According to the results above, Clo induces GSDME-mediated pyroptosis in tumor cells while promoting the secretion of CCL5 and CXCL10 to activate T-cell immune responses. The characteristic of GSDME-mediated pyroptosis involves cell membrane perforation and the release of inflammatory factors. Therefore, we investigated whether the cytokines CCL5 and CXCL10 induced by Clo primarily rely on GSDME-mediated pore formation. Thus, we examined whether knocking down Gsdme in tumor cells affects Clo-induced secretion of CCL5 and CXCL10. As shown in online supplemental figure S6H and figure 5G, partial restoration of Clo-induced secretion of CCL5 and CXCL10 was observed on Gsdme knockdown, indicating that GSDME pores mediate partial secretion of CCL5 and CXCL10 (online supplemental figure S6H and figure 5G). These results further suggest that Clo-induced GSDME-mediated pyroptosis plays an auxiliary role in activating T cell immune cytotoxicity.

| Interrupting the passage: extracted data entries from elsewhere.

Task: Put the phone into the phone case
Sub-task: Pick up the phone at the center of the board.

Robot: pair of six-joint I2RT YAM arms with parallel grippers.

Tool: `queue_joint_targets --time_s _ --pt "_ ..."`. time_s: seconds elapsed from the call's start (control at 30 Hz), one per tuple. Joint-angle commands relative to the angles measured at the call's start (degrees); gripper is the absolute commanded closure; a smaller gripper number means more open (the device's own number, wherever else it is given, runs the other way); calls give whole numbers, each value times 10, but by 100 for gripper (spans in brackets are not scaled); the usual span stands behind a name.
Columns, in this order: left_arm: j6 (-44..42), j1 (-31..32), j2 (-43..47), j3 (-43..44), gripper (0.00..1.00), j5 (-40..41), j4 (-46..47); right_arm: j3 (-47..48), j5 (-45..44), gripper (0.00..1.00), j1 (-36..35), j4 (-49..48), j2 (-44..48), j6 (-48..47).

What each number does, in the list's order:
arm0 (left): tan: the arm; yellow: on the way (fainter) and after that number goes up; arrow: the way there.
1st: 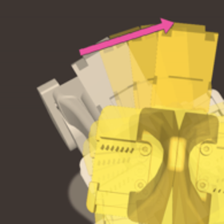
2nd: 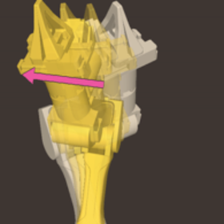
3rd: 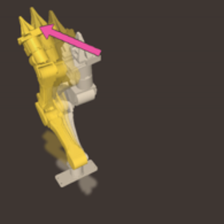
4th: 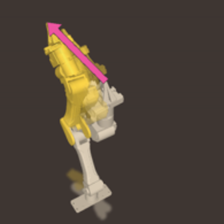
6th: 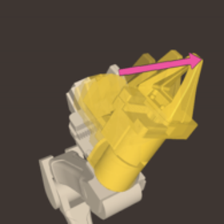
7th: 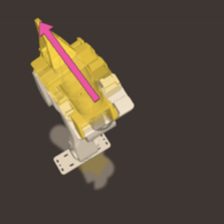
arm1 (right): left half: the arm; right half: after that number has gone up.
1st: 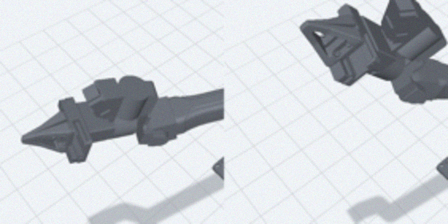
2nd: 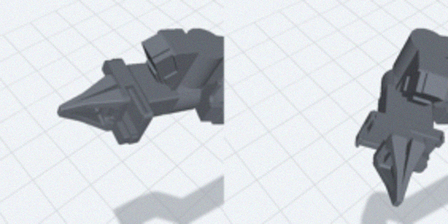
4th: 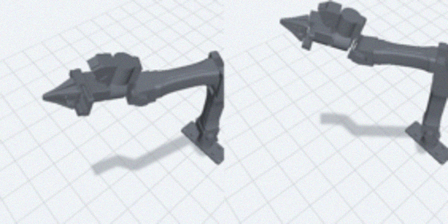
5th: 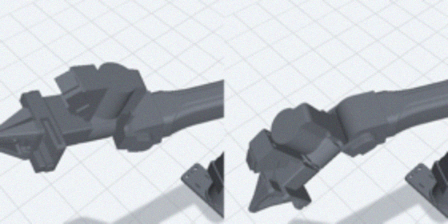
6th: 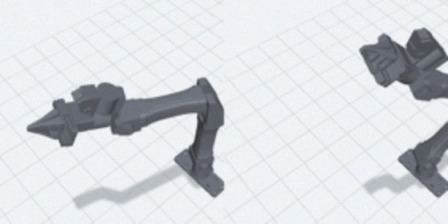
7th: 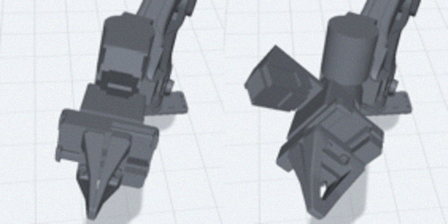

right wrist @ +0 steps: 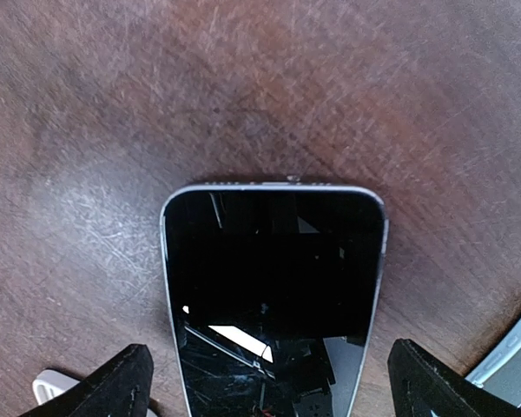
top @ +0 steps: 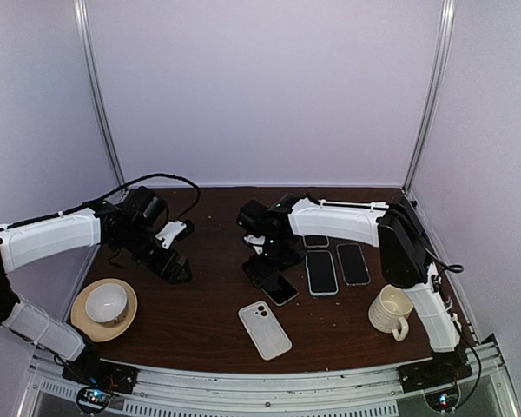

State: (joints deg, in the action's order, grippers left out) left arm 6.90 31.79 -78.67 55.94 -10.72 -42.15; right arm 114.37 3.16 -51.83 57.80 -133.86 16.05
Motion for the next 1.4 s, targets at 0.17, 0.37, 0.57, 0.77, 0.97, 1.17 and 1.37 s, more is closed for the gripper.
queue_joint_targets --time_s 0.17,0.37,0.57,0.77,0.97,1.17,1.37 --pt "-9 -6 -8 15 17 -15 -1 2 2 6 -8 25 -21 -1" --pt "-9 -6 -8 15 17 -15 -1 1 1 15 -8 21 -23 -1" --pt "-9 -6 -9 15 17 -11 -1 6 -8 33 -8 23 -20 -3" --pt "-10 -6 -15 18 18 -4 -6 2 -28 48 -9 12 13 -12" --pt "-16 -6 -10 14 19 -13 0 -54 -63 62 -11 -49 79 -1" --pt "-59 49 29 -28 27 -79 62 -159 -84 71 -12 -158 182 19" --pt "-139 222 4 -51 30 11 75 -263 -129 73 -11 -232 289 32"
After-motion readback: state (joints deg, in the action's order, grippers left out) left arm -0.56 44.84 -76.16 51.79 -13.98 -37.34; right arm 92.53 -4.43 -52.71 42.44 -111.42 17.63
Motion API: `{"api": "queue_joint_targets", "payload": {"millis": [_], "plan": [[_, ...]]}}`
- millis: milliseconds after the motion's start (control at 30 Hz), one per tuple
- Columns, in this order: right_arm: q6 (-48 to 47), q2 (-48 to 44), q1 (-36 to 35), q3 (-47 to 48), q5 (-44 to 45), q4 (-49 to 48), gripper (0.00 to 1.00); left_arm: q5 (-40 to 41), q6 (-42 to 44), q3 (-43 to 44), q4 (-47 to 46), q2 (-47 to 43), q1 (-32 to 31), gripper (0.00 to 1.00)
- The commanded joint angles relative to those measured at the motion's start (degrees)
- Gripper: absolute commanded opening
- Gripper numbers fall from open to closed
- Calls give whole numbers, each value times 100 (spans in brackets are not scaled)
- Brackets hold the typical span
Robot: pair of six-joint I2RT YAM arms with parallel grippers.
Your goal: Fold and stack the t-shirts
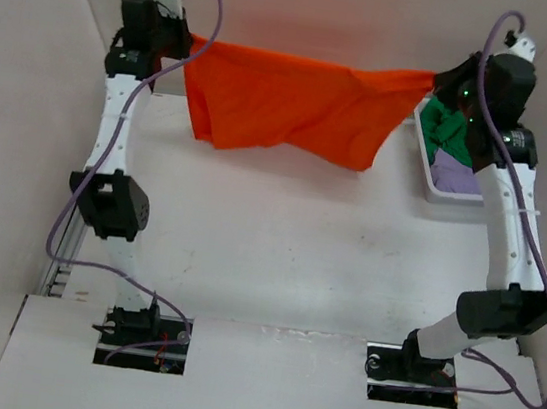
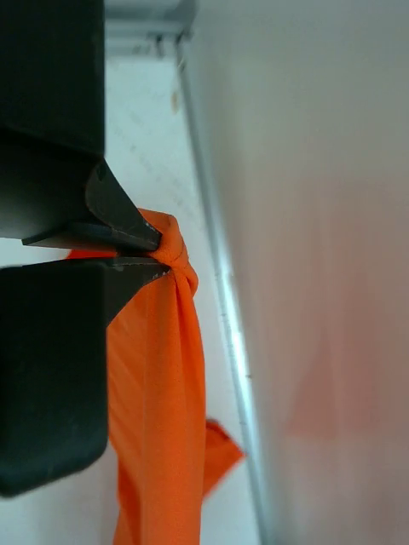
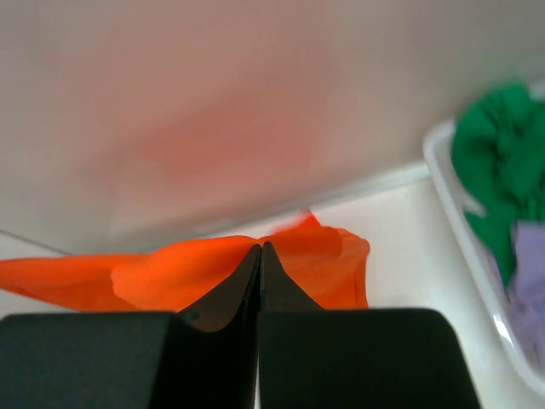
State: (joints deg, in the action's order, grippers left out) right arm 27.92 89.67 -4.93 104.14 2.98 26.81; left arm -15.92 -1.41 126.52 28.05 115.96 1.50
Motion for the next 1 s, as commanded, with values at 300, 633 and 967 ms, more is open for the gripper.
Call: {"api": "queue_joint_targets", "payload": {"millis": [300,633,967], "plan": [[-16,-1678,-785,-2577,325,-281,0,-104,1563,-1882,1376,-1997,496,2],[2074,-3314,-2295,-6746,510,-150,0,369,2943,-5381,2643,-2587,795,5],[3149,-3324,-3536,-7539,300,245,0,1135,3648,-6121,3197,-2763,848,14]]}}
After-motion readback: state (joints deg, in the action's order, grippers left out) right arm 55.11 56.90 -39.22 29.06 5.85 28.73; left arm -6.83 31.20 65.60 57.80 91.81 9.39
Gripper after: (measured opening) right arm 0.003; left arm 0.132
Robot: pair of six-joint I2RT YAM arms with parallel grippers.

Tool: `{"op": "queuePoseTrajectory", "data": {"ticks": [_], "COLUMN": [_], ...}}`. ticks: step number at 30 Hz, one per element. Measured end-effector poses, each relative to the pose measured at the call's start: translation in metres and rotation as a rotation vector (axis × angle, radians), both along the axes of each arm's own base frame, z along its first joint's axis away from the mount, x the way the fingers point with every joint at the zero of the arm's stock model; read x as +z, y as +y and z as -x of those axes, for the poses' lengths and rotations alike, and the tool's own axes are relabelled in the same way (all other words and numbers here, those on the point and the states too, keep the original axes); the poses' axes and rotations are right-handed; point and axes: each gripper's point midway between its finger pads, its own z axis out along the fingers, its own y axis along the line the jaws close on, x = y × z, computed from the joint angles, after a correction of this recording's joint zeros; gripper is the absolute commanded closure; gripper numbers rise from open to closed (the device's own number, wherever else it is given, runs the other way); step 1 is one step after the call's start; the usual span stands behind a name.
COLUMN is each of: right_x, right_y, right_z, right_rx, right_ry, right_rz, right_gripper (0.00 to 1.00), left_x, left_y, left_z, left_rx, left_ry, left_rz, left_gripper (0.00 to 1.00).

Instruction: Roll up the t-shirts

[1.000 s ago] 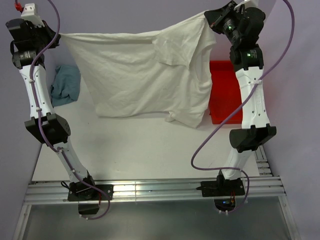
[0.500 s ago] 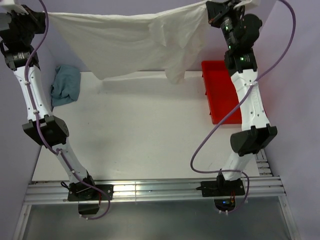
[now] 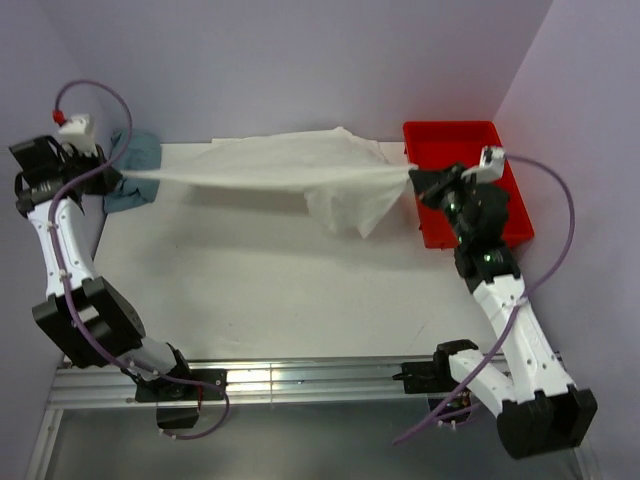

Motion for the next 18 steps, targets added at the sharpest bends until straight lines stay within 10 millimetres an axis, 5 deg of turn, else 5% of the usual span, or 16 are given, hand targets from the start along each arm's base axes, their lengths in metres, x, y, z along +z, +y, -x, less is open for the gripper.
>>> {"op": "queuePoseTrajectory", "data": {"ticks": [6,9,13,18], "right_x": [-0.152,-0.204,-0.234,-0.244], "right_y": [0.012,0.015,0.013,0.008], "right_z": [0.074,0.106,0.134,0.146], "right_rx": [0.029,0.039,0.023,-0.002], "right_ry": [0.305,0.422,0.52,0.568], "right_rz": [-0.078,-0.106,-0.126,-0.127], "right_gripper": [1.0,1.0,1.0,1.0], "left_x": [-0.106,-0.155,-0.19,-0.198], "left_y": [-0.023,-0.031,-0.022,-0.006], "left_z": [0.106,0.148,0.187,0.206], "left_rx": [-0.091,-0.144,-0.164,-0.166], "left_ry": [0.263,0.391,0.515,0.561], "left_rz": [-0.127,-0.159,-0.172,-0.185], "left_gripper": [1.0,1.0,1.0,1.0]}}
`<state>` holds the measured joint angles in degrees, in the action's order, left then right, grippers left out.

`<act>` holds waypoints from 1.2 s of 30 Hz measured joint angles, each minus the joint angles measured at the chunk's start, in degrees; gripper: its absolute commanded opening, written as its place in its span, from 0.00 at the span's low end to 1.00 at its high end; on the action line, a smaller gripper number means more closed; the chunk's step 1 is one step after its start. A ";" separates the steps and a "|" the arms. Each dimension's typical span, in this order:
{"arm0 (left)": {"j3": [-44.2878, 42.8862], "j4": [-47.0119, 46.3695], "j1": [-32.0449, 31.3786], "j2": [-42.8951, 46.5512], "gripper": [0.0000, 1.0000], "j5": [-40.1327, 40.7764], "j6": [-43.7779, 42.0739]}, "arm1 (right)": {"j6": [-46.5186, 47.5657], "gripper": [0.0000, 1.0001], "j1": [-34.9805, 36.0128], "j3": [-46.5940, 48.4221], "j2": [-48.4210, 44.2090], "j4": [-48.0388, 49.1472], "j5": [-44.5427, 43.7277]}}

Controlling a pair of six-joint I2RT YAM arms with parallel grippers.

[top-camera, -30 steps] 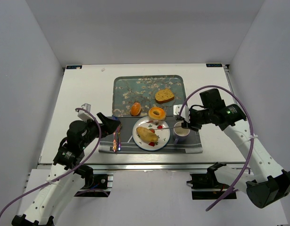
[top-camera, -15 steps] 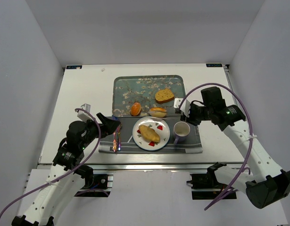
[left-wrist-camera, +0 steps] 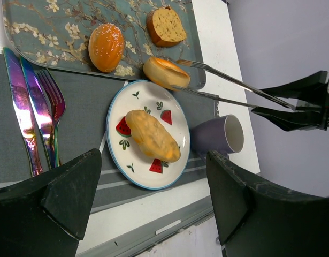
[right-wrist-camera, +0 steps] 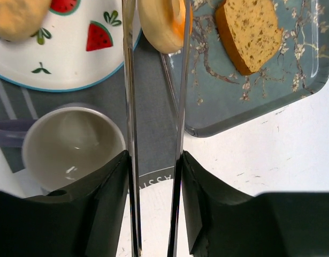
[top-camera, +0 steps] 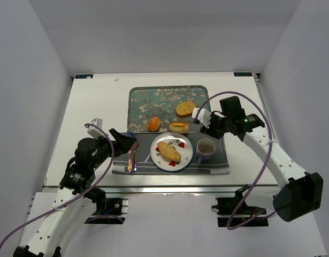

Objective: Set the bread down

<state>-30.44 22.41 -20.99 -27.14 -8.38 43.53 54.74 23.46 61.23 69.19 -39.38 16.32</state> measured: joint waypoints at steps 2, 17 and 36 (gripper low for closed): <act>0.00 0.22 0.00 0.04 0.88 0.02 0.00 | 0.46 0.47 0.00 -0.17 1.31 0.74 -0.81; 0.00 0.24 0.00 -0.20 0.88 0.00 0.00 | 2.73 0.11 0.00 -0.28 3.39 0.87 -2.19; 0.02 -0.20 0.00 -0.35 0.88 -0.02 0.02 | 3.63 0.26 -0.20 0.39 -7.63 -9.16 7.02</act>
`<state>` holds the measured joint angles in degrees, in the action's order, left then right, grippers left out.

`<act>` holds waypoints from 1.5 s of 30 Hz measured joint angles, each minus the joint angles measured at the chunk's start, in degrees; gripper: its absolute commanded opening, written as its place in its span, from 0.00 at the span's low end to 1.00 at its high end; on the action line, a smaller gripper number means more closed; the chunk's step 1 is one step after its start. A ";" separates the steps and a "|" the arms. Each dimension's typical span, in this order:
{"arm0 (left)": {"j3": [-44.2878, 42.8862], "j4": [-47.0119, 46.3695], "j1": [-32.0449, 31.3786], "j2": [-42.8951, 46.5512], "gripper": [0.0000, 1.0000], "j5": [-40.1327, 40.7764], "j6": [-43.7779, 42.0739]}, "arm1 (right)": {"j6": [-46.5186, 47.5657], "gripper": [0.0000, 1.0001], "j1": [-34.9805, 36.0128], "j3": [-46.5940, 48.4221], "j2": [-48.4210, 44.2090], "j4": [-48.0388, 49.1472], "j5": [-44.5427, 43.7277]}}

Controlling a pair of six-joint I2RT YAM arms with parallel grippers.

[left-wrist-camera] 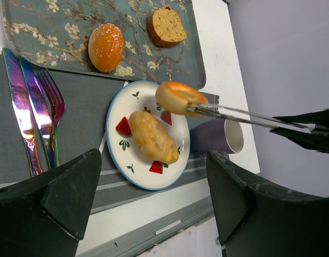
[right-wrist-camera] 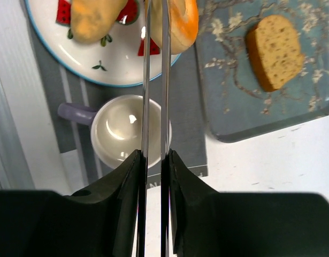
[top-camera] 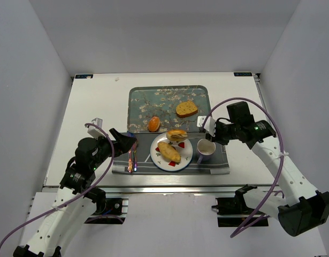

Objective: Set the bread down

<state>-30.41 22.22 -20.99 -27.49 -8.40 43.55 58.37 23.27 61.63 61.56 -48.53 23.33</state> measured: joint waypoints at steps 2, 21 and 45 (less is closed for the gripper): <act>0.00 0.00 0.00 0.00 0.88 0.00 0.00 | -0.02 0.30 0.00 -0.79 0.07 -0.55 0.07; 0.00 0.04 0.00 0.22 0.88 0.00 0.02 | -3.78 0.36 0.00 1.49 -0.39 -1.40 5.07; 0.81 -1.75 0.00 -2.03 0.88 -0.96 -0.04 | -39.10 0.40 -41.62 -15.04 20.31 36.26 -3.89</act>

Clo increases the cytotoxic activity of CD8+ T cells through the P53-STING-NF-κB signaling pathway

Figure 2 shows that Clo increases the immunogenic function of CD8+ T cells by acting on tumor cells. Furthermore, Clo not only directly induces apoptosis and pyroptosis in melanoma and lung cancer cells through the P53-STING-NF-κB-BAX pathway but also induces the expression of MHC-I molecules and the secretion of chemokines (CCL5 and CXCL10) through the P53-STING-NF-κB pathway. To confirm that Clo increases the cytotoxic activity of CD8+ T cells through the P53-STING-NF-κB signaling pathway, we disrupted this pathway and evaluated CD8+ T-cell functionality. Knockdown of P53-STING or treatment with an NF-κB inhibitor weakened the promoting effect of Clo on CD8+T-cell function, reduced T-cell chemotaxis, and inhibited CD8+T-cell-mediated killing of tumor cells (figure 6A–F and online supplemental figure S7A-E). These results confirm that Clo promotes both CD8+T-cell chemotaxis and functionality via the P53-STING-NF-κB signaling pathway.